# AIM OF THE EXERCISE:
Answer with the exact lines of the following material from the one containing "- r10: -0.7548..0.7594" through the one containing "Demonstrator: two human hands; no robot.", both end lines included.
(Beginning of RECORDS FOR PROCESSING)
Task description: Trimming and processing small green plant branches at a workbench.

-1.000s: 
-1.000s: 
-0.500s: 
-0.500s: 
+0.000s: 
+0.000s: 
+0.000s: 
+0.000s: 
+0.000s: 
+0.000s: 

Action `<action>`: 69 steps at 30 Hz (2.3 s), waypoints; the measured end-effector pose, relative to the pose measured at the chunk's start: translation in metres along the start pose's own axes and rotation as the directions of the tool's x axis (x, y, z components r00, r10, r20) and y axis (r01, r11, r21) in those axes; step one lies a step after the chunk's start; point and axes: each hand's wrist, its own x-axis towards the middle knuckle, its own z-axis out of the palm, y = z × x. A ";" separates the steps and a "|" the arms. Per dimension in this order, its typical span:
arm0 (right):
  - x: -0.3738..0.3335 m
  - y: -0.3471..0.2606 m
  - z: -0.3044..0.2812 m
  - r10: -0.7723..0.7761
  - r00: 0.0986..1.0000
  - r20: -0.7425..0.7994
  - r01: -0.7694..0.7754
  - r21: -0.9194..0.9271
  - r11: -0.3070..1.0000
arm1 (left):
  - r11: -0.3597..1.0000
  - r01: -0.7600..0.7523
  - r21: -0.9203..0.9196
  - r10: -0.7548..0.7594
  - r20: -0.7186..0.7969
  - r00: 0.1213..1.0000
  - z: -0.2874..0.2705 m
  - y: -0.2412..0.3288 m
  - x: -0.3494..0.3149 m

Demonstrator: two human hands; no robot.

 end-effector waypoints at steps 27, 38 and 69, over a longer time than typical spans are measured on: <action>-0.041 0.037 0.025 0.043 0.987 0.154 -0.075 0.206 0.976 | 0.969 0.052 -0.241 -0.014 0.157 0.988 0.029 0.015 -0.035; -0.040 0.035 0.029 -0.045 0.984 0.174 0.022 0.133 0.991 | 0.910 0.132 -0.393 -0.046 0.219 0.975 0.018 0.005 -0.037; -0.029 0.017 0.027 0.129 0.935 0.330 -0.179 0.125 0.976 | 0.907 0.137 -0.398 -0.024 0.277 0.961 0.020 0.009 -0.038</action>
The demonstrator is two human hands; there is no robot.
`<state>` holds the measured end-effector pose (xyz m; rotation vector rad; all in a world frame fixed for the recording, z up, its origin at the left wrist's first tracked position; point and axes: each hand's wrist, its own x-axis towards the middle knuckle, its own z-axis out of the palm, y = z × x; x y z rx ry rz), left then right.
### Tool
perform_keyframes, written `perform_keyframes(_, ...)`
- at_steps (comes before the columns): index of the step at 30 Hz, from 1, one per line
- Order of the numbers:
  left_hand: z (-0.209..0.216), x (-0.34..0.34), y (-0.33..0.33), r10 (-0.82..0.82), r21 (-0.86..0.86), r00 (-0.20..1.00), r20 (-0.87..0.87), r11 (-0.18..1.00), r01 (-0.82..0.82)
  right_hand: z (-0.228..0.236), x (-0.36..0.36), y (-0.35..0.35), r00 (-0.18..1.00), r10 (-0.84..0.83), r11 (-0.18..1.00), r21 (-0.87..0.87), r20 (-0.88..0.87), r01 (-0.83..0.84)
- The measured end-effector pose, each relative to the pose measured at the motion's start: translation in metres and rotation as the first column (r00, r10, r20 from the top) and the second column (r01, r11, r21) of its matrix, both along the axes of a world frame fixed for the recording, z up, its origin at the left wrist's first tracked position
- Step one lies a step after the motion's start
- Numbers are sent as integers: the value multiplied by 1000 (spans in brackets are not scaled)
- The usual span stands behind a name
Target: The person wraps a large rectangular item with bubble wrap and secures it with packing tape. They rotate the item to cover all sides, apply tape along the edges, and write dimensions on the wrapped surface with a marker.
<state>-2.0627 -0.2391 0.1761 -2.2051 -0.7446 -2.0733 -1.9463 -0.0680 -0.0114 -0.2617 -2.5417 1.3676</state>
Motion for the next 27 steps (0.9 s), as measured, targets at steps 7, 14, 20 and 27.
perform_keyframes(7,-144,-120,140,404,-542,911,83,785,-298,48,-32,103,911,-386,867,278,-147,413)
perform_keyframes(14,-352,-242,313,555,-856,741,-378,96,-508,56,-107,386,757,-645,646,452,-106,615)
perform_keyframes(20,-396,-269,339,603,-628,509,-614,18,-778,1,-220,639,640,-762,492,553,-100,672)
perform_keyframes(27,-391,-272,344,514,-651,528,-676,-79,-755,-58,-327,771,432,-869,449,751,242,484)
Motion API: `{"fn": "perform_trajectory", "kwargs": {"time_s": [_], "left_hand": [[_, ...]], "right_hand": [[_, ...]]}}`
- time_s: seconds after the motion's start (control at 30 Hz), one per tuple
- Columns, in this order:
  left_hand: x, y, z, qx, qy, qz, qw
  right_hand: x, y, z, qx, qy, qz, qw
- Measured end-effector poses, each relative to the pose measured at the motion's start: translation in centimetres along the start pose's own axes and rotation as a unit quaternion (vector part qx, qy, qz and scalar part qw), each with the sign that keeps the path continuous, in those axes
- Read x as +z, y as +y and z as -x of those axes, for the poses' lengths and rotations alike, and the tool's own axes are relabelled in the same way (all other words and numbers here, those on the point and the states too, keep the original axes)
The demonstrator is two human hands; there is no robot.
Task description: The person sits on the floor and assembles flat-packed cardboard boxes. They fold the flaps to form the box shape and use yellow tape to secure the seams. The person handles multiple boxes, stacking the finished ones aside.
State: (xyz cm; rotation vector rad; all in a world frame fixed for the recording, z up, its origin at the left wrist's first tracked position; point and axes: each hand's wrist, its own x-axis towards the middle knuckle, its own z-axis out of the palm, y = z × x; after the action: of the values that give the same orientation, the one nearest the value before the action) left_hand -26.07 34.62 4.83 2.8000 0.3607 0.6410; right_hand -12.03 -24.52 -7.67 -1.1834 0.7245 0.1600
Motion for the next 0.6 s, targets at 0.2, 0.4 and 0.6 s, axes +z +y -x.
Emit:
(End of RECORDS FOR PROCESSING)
# RESULT OF THIS EXERCISE:
  - r10: -0.7548..0.7594
  - r20: -0.7186..0.7969
  - r00: 0.1213..1.0000
  - z: -0.2874..0.2705 m
  - y: -0.2412..0.3288 m
  - x: -0.3494..0.3149 m

Demonstrator: two human hands; no robot.

Nothing else belongs to this exercise.